Translating "Porn" into Science4
Trained as a sex therapist by Masters and Johnson, having served on staff at their clinic and, as the only African American so trained, I
learned a lot about Masters and Johnson from Maier's well documented book. I learned of sea-changes that took place after I had left their clinic. Maier traces the fissure in their relationship, following through on a period of retrenchment on certain ethical stands they had taken earlier in their career, losing each other's trust in the process and, eventually going their separate ways. Maier never loses sight of the human element as he sketches their personal stories on a broad canvass - starting with an American psycho-socio-political backdrop in flux; from a period in time when nudity was equated with pornography to recognition of the pioneer work of M&J in documenting the human sexual response cycle - to their two-week course of treatment (sex therapy) for sexual dysfunction and disorders.

Lots of info about a fascinating couple4
I agreed to review the book because I'm interested in both psychology and biography, and Masters of Sex combines the topics.

Masters of Sex is extremely well-written and easy to follow. It's meticulously researched - apparently the definitive biography of a pair of iconic researchers.

I'm not surprised that reviewers seem to be drawn from the community of psychology, specially sex therapists. The book will have greatest appeal to specialists who will enjoy getting detailed background on research they have studied academically.

They may also speculate on the ironies related to the research. Masters apparently epitomized the cliche of the cold fish. Johnson was warm but she was also lucky; she apparently became involved almost by accident, assuming an integral role over the years. She was in the right place at the right time. A professional woman at the clinic suggested that Virginia Johnson might feel defensive because she lacked training and professional degrees.

As a lay person, reading out of recreational rather than professional interest, I found the book excellent but somewhat overwhelming.
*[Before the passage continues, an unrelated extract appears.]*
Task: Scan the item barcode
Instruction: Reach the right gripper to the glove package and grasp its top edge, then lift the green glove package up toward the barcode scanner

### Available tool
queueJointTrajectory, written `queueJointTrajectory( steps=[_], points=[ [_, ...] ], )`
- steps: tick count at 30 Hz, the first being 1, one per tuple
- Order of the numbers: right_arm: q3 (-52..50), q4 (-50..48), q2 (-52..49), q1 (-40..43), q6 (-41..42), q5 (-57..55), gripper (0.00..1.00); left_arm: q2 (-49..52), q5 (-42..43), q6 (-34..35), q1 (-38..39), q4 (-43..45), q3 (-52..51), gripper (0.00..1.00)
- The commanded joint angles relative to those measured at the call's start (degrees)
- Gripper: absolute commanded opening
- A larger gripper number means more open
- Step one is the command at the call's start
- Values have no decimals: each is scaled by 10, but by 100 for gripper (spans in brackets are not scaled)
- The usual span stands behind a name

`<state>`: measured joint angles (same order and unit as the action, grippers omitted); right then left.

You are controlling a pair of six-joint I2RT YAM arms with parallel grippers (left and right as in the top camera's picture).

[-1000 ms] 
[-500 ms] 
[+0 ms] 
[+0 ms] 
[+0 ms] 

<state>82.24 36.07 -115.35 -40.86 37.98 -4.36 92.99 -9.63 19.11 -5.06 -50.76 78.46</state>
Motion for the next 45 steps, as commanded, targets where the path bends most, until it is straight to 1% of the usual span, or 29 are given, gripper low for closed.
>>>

The book is rather long: almost 400 pages with detailed quotes to support every point. The book goes into great depth to tell two stories: the troubled relationship of Masters and Johnson and the introduction of these formerly taboo topics into mainstream culture. I can see this book as part of required reading for courses in topics like Sociology of Sex...courses that wouldn't exist if this decidedly odd couple hadn't paved the way.